First of all, I’d like to say Happy New Year! I wish love, health, wealth, and happiness to you all.

I’m starting with a simple, small bowl. How is that different, I hear you ask? Well, it isn’t really hugely different, it’s just that it’s in a different black clay, Vulcan Fine Black.(available here: http://www.bathpotters.co.uk/vulcan-black-stoneware-clay-fine-164-vuf/p5891 )

pot-on-wheel-lid-of-carton
My small black bowl on the wheel with the lid of the ‘takeaway carton’ that my £1 sample of the clay came in. I actually took this picture so that I couldn’t accidentally lose the information on the range of temperatures for firing.

I love black clay, I really do, but the black clay that I use most of the time is finely grogged, and when I try to throw with it, it’s pretty hard on the hands, although my studio neighbour Peter Swailes has given me some throwing tips to ameliorate the sandblasting effect.  It makes excellent handbuilt/press moulded platters, however, and if it was ungrogged there would be a greater risk of them warping in the kiln. (Here it is: http://www.scarva.com/en/Scarva-Earthstone-Professional-PF680-Black-Smooth/m-42.aspx although I buy it from the lovely guys at CTM in Doncaster: http://www.ctmpotterssupplies.co.uk/ )

I would like to admit that I have cheated and I haven’t thrown this on New Year’s Day, but before Christmas.  This was because I knew I wouldn’t be able to get into the studio but would be nursing a dreadful hangover, if not with my head over a loo praying for a speedy death!  I’m sure you forgive me, because if you can’t overindulge on New Year, when can you overindulge?

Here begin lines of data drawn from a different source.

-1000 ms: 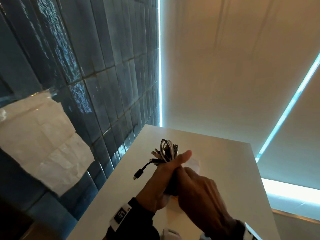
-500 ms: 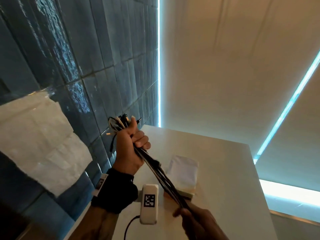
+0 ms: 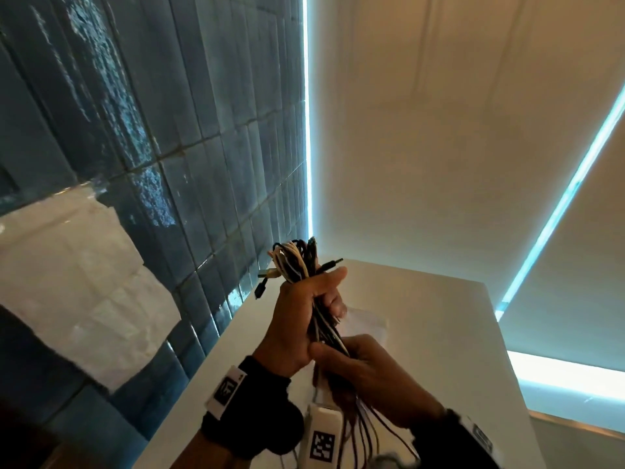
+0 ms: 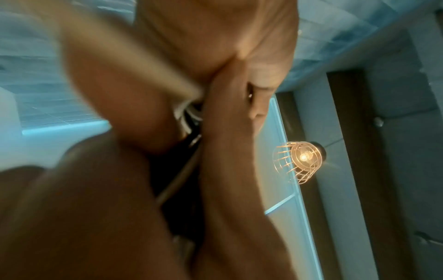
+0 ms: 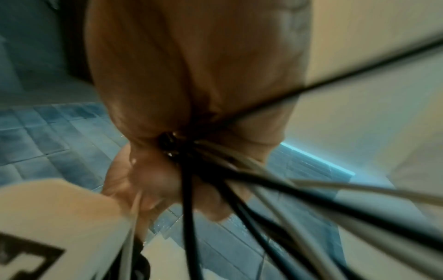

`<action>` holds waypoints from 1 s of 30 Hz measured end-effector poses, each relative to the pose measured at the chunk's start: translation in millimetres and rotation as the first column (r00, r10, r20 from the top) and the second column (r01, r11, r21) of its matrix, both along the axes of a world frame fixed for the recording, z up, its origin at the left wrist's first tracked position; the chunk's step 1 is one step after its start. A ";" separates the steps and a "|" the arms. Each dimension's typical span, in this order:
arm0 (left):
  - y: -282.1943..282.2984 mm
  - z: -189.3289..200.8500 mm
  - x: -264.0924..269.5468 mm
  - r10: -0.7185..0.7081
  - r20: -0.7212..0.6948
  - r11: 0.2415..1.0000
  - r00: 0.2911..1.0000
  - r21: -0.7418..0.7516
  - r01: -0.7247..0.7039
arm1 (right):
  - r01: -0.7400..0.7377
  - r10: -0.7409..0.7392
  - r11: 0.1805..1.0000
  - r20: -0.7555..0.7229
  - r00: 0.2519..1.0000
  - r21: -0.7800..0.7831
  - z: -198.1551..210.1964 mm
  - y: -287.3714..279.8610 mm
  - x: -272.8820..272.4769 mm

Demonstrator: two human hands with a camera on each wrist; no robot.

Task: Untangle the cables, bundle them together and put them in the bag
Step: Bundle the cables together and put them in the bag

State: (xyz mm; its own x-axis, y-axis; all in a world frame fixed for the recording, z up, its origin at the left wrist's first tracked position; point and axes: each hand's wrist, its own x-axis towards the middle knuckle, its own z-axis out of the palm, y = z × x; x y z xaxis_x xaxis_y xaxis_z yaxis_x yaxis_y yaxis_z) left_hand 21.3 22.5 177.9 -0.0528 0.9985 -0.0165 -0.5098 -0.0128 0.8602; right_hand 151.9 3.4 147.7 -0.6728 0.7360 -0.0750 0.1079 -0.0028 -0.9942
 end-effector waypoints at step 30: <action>-30.6 -24.4 -17.6 -0.322 -0.131 0.936 0.938 -0.193 0.295 | -0.430 0.513 0.809 0.125 0.849 -0.400 -4.9 20.1 36.4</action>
State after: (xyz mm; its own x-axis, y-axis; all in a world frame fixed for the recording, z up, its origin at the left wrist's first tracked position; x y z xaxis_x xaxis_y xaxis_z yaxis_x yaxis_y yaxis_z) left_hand 3.7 -8.1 153.5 0.2416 0.9492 -0.2017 -0.3228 0.2747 0.9057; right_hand 188.3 23.4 142.8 -0.8648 0.2286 -0.4470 0.3978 -0.2312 -0.8879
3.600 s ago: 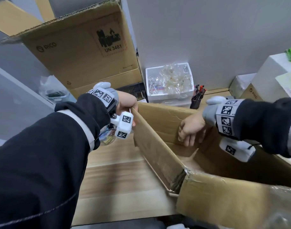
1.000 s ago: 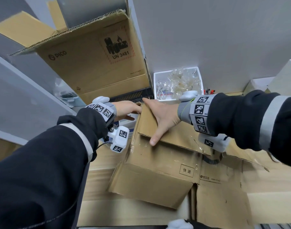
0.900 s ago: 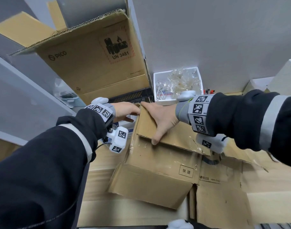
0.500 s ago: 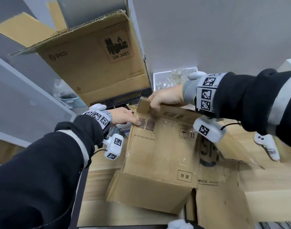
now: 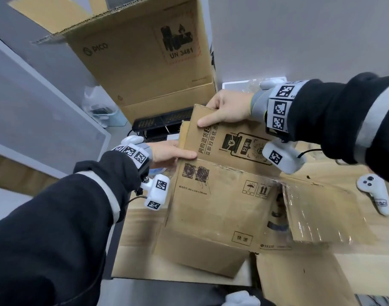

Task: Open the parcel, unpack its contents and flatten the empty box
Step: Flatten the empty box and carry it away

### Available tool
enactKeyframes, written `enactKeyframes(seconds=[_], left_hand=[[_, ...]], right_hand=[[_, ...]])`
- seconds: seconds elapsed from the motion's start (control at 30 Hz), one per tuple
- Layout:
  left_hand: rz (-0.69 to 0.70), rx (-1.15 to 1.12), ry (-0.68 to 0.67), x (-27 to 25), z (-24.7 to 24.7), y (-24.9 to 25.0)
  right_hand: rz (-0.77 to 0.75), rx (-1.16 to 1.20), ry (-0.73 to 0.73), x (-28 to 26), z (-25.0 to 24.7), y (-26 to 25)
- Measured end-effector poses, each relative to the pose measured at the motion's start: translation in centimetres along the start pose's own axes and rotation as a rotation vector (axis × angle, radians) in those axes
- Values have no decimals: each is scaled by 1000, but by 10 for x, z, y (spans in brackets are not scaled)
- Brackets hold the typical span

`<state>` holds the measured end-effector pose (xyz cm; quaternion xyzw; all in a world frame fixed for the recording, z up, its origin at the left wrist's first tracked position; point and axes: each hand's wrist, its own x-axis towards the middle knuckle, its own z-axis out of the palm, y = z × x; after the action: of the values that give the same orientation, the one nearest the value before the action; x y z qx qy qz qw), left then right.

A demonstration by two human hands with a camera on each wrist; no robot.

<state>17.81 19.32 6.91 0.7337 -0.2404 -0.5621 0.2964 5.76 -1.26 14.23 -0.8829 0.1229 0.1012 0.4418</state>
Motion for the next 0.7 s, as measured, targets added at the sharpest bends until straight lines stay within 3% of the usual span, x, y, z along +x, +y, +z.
enactKeyframes(seconds=[0.37,0.47,0.57,0.7], left_hand=[[-32,-103,34,-18,-22,-19],[-64,-60,23,-17,-29,-27],[-71,-29,73,-16,-25,-24],[-102,32,65,-7,-24,-26]], right_hand=[[-129,-197,227,23,25,19],[-40,-198,251,19,26,30],[98,-367,161,15,23,34],[71,-563,195,11,27,38]])
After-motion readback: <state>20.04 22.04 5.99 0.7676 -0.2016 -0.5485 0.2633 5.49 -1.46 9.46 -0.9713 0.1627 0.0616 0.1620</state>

Anyway, the Vulcan clay was lovely to throw with, butter soft, and it looks so much like chocolate that it was hard not to sink my teeth into it. I have no talent at throwing and yet produced a reasonable bowl with about half the £1 sample that I bought at Earth and Fire, earlier in 2016.

 

pot-on-wheel-tools
My small Vulcan black clay bowl after turning. I like to leave a deliberate spiral on the underside when I turn a foot ring. I’ve numbered it so that I know where it goes in my ‘Pot a day’ sequence.

A day later, I turned it to tidy it up a little, and voila, the first bowl of my ‘Pot a day’ challenge (albeit a bit early).

Unlike my normal work, I’m going to leave it very plain. I plan to stoneware fire it, as the firing range on the little sample carton says 1200-1240 C, and I may glaze the interior so that it is more usable. I quite fancy a satin white interior, what do you think?